■ **The task**
For the data below, transcribe the part that opens with the line containing "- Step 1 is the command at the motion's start" and closes with the line containing "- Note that", exactly and with no pictures.

■ **Input material**
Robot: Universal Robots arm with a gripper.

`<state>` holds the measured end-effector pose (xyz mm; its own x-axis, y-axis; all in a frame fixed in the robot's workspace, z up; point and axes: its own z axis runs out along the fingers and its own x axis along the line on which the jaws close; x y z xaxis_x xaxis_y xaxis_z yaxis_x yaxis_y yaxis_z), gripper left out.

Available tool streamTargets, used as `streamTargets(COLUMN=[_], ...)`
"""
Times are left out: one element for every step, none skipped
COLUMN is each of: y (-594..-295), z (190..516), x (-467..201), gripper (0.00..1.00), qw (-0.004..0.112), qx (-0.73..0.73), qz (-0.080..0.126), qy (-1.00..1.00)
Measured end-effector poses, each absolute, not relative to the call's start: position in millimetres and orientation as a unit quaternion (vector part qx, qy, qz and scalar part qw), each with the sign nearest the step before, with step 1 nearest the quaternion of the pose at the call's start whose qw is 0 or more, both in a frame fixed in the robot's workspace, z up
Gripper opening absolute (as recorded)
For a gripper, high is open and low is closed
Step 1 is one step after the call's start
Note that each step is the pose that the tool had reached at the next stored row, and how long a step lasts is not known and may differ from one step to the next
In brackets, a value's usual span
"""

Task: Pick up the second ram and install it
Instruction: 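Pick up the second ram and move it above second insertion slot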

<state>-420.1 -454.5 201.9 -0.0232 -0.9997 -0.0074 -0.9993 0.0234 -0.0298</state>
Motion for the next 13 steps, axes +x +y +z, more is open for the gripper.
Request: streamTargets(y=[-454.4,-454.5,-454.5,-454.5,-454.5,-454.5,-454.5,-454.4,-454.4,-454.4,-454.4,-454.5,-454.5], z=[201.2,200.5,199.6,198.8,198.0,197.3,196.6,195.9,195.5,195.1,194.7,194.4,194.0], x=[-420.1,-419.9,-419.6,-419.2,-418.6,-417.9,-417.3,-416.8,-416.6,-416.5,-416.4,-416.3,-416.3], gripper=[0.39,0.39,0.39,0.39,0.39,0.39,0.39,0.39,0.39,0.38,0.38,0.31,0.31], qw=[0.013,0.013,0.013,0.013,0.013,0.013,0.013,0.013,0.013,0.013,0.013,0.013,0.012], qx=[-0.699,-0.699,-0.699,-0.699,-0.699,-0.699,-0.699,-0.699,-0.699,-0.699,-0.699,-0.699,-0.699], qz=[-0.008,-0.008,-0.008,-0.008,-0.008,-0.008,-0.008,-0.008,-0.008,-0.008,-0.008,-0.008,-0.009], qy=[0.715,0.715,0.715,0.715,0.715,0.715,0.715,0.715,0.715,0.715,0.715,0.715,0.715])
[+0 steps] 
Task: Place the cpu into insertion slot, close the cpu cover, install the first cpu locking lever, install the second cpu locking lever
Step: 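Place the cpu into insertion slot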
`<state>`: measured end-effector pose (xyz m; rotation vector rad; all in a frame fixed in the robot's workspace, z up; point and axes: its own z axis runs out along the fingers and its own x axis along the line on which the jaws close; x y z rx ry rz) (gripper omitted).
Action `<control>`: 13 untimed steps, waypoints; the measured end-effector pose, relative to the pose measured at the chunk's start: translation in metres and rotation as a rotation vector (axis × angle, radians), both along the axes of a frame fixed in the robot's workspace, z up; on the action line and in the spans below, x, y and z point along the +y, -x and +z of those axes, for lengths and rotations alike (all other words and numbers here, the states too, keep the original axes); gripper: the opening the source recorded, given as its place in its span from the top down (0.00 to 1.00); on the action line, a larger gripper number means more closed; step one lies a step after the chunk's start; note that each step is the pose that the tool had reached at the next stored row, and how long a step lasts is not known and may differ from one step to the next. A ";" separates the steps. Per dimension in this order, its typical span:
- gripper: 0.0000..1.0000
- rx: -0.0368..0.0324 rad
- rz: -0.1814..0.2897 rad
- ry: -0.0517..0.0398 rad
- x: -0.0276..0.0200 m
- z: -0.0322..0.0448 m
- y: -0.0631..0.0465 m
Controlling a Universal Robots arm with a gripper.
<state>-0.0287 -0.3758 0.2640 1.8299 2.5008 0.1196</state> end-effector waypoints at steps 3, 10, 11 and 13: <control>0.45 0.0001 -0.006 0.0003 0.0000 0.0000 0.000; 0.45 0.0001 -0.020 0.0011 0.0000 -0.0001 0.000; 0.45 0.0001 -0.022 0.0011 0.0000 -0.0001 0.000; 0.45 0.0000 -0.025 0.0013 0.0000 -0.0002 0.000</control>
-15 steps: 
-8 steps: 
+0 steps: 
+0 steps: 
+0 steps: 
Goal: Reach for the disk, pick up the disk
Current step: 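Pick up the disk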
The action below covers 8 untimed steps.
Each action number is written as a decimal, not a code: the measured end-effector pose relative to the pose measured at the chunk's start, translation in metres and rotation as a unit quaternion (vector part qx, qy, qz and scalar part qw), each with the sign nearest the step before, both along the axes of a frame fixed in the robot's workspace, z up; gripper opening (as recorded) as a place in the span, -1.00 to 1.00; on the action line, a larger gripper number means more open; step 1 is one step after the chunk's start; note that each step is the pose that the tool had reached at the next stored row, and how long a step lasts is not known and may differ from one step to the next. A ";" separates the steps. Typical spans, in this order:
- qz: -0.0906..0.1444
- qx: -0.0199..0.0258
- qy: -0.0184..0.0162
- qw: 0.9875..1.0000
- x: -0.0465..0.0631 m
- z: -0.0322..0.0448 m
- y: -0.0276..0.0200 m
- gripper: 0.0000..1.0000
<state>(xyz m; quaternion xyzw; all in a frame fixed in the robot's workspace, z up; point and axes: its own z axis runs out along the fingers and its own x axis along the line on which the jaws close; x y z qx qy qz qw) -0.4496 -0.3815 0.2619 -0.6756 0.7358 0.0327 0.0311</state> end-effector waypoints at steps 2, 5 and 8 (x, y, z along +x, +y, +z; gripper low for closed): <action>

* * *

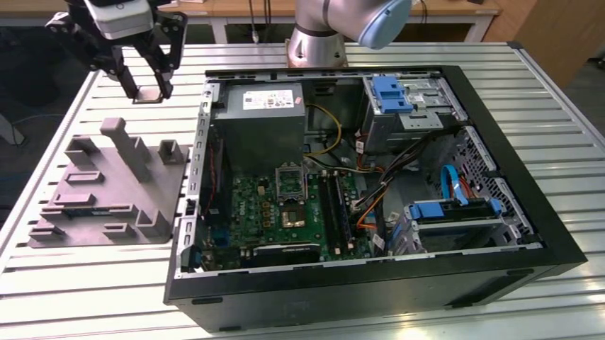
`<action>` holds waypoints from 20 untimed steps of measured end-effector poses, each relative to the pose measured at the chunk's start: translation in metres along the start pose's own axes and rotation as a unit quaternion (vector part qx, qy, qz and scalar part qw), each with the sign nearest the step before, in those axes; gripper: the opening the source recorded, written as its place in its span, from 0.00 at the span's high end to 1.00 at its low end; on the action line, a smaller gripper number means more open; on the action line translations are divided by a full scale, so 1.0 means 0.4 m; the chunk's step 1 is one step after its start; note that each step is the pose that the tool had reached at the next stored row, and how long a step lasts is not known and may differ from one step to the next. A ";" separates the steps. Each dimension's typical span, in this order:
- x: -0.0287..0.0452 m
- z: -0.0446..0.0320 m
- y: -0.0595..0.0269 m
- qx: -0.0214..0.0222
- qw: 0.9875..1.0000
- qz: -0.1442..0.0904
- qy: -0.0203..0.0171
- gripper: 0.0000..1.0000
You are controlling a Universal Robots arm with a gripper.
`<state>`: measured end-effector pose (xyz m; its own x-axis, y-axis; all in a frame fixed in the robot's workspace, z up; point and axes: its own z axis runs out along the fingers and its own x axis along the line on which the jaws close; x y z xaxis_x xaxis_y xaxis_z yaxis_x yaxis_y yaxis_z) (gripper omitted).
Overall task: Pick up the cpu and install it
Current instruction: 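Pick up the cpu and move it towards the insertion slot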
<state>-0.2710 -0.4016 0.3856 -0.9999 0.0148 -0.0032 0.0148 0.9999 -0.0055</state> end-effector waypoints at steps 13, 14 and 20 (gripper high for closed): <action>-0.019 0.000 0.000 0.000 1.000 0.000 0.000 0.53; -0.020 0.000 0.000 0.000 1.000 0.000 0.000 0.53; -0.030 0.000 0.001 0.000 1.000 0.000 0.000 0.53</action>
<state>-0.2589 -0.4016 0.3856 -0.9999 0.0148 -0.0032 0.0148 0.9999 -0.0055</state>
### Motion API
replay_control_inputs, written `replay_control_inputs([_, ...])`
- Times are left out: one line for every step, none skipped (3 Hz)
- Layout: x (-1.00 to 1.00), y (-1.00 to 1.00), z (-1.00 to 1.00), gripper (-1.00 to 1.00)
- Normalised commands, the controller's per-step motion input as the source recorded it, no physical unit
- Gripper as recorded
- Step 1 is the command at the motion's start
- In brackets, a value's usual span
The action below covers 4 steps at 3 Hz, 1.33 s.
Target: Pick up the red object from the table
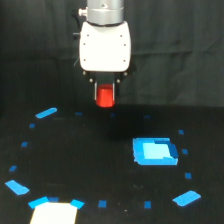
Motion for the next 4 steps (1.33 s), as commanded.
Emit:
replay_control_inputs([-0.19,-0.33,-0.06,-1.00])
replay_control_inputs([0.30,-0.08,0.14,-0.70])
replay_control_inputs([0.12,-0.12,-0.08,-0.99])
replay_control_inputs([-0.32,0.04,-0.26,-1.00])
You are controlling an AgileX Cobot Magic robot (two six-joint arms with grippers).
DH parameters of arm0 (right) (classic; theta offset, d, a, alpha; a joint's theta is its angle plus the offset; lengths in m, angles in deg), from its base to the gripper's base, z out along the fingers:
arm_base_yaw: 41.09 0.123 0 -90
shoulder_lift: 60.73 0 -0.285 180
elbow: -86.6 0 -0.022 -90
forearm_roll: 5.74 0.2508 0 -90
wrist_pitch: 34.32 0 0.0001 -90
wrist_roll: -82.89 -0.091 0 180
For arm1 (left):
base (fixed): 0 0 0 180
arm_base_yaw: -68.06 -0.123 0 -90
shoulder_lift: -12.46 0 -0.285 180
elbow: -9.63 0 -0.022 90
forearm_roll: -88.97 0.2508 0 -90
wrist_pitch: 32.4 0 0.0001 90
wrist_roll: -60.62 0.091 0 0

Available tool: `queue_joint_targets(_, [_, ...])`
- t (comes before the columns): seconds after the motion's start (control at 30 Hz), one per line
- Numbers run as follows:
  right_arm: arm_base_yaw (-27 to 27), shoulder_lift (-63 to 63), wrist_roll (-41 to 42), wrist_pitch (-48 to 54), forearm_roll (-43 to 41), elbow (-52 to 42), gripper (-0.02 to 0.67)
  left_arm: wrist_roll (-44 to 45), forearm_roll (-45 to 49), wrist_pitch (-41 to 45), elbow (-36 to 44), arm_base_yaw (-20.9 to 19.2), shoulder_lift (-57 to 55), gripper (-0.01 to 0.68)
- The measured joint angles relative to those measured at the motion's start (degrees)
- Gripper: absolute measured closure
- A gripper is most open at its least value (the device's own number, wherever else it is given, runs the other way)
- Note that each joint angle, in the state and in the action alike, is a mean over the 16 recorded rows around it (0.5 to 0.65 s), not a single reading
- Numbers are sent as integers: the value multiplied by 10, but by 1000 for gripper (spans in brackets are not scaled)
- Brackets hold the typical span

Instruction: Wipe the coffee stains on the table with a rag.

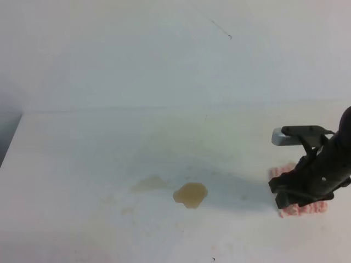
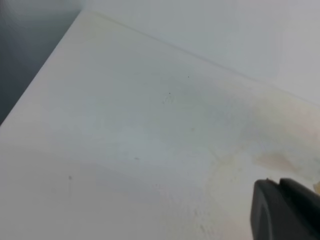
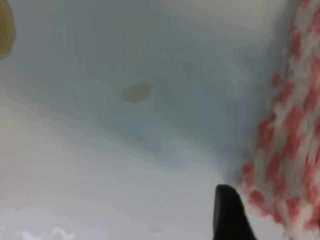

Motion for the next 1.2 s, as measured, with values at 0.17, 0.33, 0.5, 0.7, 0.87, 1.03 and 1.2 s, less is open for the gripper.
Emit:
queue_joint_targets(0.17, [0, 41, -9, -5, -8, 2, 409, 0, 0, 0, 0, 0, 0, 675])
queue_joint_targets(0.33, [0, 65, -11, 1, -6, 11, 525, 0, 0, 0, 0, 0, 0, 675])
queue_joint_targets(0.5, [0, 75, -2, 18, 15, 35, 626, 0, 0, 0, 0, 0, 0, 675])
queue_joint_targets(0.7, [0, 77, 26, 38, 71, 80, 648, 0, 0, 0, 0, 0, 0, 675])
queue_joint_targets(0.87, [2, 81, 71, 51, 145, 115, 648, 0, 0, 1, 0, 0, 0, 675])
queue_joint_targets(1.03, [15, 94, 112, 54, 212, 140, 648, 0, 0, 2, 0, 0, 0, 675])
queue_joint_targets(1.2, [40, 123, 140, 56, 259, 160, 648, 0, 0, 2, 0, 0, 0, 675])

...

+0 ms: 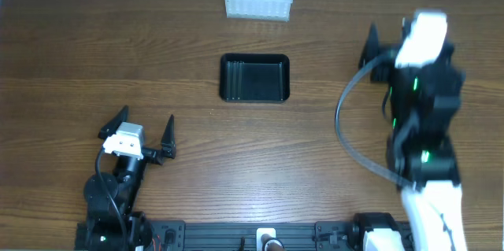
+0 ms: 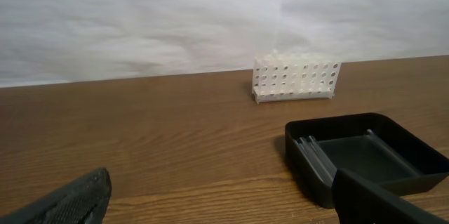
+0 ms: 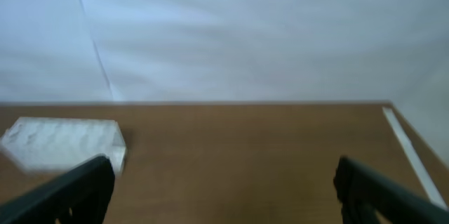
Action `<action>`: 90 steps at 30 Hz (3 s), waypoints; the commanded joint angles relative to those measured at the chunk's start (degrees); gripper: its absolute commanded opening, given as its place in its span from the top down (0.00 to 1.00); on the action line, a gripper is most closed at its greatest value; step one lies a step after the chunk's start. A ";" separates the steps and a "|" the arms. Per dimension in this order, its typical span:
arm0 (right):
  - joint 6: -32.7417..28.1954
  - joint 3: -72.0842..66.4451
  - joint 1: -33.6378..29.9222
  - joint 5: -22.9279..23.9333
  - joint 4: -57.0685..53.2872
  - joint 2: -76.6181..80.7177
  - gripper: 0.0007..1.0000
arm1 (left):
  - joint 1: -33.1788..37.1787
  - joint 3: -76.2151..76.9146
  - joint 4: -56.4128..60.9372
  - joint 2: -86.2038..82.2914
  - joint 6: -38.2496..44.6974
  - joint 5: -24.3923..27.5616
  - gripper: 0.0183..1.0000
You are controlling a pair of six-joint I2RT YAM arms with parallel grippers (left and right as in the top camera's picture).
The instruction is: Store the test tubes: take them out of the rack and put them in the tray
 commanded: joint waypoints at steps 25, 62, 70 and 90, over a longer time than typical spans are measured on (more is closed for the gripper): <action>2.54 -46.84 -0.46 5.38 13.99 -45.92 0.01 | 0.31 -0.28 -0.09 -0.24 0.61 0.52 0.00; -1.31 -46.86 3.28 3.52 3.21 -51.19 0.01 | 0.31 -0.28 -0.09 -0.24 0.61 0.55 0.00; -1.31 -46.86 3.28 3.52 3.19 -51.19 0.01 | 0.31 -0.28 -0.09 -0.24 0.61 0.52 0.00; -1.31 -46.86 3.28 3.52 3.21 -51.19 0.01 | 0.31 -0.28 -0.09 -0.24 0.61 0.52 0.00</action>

■ **Result of the task**
- Step 1 is the command at the motion's start
- In brackets, a value's usual span
The action below covers 4 steps at 3 Hz, 1.33 s.
Target: Pick up the red object from the table
Motion for the next 4 steps (1.33 s), as commanded.
Emit:
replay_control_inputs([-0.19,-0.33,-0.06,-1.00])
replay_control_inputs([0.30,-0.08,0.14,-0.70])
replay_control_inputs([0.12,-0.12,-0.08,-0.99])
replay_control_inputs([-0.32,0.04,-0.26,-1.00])
You are controlling an AgileX Cobot Magic robot (two six-joint arms with grippers).
DH parameters of arm0 (right) (classic; theta offset, d, a, alpha; a joint's theta is its angle plus the offset; lengths in m, angles in deg), from its base to the gripper's base, z out along the fingers:
arm_base_yaw: 41.09 0.123 0 -90
shoulder_lift: 60.73 0 -0.285 180
elbow: -86.6 0 -0.022 -90
forearm_roll: 5.74 0.2508 0 -90
wrist_pitch: 34.32 0 0.0001 -90
wrist_roll: -82.89 -0.091 0 180
For arm1 (left):
base (fixed): 0 0 0 180
arm_base_yaw: -68.06 -0.123 0 -90
shoulder_lift: -12.46 0 -0.285 180
elbow: -9.63 0 -0.022 90
forearm_roll: -88.97 0.2508 0 -90
wrist_pitch: 32.4 0 0.0001 90
wrist_roll: -60.62 0.091 0 0

Available tool: `queue_joint_targets(_, [_, ...])`
- t (comes before the columns): seconds after the motion's start (control at 30 Hz), one per line
- Numbers run as follows:
  right_arm: arm_base_yaw (-27 to 27), shoulder_lift (-63 to 63), wrist_roll (-41 to 42), wrist_pitch (-48 to 54), forearm_roll (-43 to 41), elbow (-52 to 42), gripper (-0.02 to 0.67)
  left_arm: wrist_roll (-44 to 45), forearm_roll (-45 to 49), wrist_pitch (-41 to 45), elbow (-36 to 44), arm_base_yaw (-20.9 to 19.2), shoulder_lift (-57 to 55), gripper (-0.01 to 0.68)
- The measured joint angles relative to those measured at the motion's start (degrees)
- Gripper: absolute measured closure
- A gripper is most open at its least value (the device's own number, wherever else it is given, runs the other way)
- Note that each joint angle, in the state and in the action alike, is a mean over the 16 recorded rows around it (0.5 to 0.65 s), not a single reading

No further output is needed for this exercise.